Ronaldo não se casou. Esse é o ponto a ser comentado. Mas como? Era tudo o que ele queria. Havia nascido com a vocação para o casamento. Criança, quando todos queriam ser astronautas, pilotos de Fórmula 1, astros de rock, jogadores de futebol ou bombeiros, Ronaldo queria casar. Quando lhe perguntavam o que queria ser quando crescesse, ele respondia com ar angelical e a sua voz desafinada:

– Marido.

– Como?

– Quero ser marido.

      Ronaldo tornou-se um adolescente bonito e muitas meninas morriam por ele com visíveis pretensões matrimoniais, conforme os preceitos da época: família, flor de laranjeira e felicidade até a separação pela morte. Nenhuma moça, porém, parecia-lhe à altura do seu sonho de infância. A meta continuava a mesma, com o acréscimo de um termo:

– O que quer ser quando adulto?

– Um bom marido.

      Essa nova formulação arrancava exclamações de sogras em potencial, suspiros de meninas em flor e risotas dos marmanjos. Poderia ter saído daí a expressão “não se fazem mais homens como antigamente”, salvo pelo fato de que os homens de antigamente não se importavam em ser bons maridos. As mulheres tinham de aturá-los como eram e ponto final. A fama de casadoiro de Ronaldo correu mundo. Ao menos, o seu mundo, que ia do seu canto ao centro da cidade, que tinha três bairros. Candidatas não faltavam, ainda mais que ele herdaria o patrimônio do pai, um fazendeiro de boas terras e muito crédito no Banco do Brasil. Como era costume na época, Ronaldo formou-se em Direito e pensou em ser deputado. Tinha dinheiro para os votos. Se lhe faltavam ideias e bandeiras, sobravam-lhe os cabos eleitorais.
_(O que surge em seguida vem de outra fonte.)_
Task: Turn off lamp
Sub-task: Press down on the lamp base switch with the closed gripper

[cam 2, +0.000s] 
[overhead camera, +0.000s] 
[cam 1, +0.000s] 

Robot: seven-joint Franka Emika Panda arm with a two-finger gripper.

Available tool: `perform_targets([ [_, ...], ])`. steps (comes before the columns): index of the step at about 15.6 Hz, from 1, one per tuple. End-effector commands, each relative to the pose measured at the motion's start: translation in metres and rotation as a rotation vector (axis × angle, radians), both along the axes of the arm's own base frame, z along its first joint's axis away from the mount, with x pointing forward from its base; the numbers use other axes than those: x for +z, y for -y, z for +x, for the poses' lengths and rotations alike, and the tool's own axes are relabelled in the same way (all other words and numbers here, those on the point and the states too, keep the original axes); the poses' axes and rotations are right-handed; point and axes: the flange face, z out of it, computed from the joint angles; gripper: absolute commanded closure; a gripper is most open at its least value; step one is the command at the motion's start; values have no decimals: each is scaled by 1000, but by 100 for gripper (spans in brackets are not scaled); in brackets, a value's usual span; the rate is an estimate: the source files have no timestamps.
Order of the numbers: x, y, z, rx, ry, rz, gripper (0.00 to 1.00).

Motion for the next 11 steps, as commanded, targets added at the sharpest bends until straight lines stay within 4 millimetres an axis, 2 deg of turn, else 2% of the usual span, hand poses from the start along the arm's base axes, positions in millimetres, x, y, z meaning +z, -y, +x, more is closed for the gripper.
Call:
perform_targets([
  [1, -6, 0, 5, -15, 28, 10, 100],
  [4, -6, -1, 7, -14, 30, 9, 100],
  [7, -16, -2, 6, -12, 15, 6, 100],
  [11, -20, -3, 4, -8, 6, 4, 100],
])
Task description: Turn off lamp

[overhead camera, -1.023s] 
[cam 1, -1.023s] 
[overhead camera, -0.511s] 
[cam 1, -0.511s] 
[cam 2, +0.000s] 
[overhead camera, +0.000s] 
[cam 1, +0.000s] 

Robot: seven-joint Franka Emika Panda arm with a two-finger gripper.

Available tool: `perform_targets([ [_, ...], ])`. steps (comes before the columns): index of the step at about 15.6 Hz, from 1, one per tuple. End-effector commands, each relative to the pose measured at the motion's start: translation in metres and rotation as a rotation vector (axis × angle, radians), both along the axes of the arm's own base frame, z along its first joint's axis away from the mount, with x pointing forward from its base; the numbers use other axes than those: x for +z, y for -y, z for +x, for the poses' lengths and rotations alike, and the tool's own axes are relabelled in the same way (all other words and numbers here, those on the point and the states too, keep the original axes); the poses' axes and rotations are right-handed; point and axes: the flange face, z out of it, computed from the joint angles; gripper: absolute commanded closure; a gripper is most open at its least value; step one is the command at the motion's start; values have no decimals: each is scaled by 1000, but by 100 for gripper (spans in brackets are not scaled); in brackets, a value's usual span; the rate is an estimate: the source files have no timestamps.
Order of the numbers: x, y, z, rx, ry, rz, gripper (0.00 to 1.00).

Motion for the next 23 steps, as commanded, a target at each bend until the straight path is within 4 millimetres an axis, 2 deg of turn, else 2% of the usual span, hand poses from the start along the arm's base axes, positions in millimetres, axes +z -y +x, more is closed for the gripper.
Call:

      O rapaz só não se elegeu por falta de paciência para concorrer. Andava ocupado fazendo o que chamava, por ter passado alguns meses nos Estados Unidos aprendendo inglês, de “test drive” das meninas com quem poderia se casar. Era um tempo de muito machismo e liberação feminina. Ronaldo via a emancipação da mulher como uma nova fronteira em benefício dos homens. Sei que a linguagem é brutal, como era brutal aquele tempo de utopias, guerrilhas e iê-iê-iê. Conto com o realismo de quem viu de perto os acontecimentos e mutações da história e não pode negar a verdade a quem possa se interessar por verdade em tempos de fake news, o que então recebia o nome de boatos. A única guria que balançou Ronaldo foi a Mariana. Pensou em casar com ela. Tomou a decisão. Encontrou uma resistência feroz da sua cândida e calada mãe.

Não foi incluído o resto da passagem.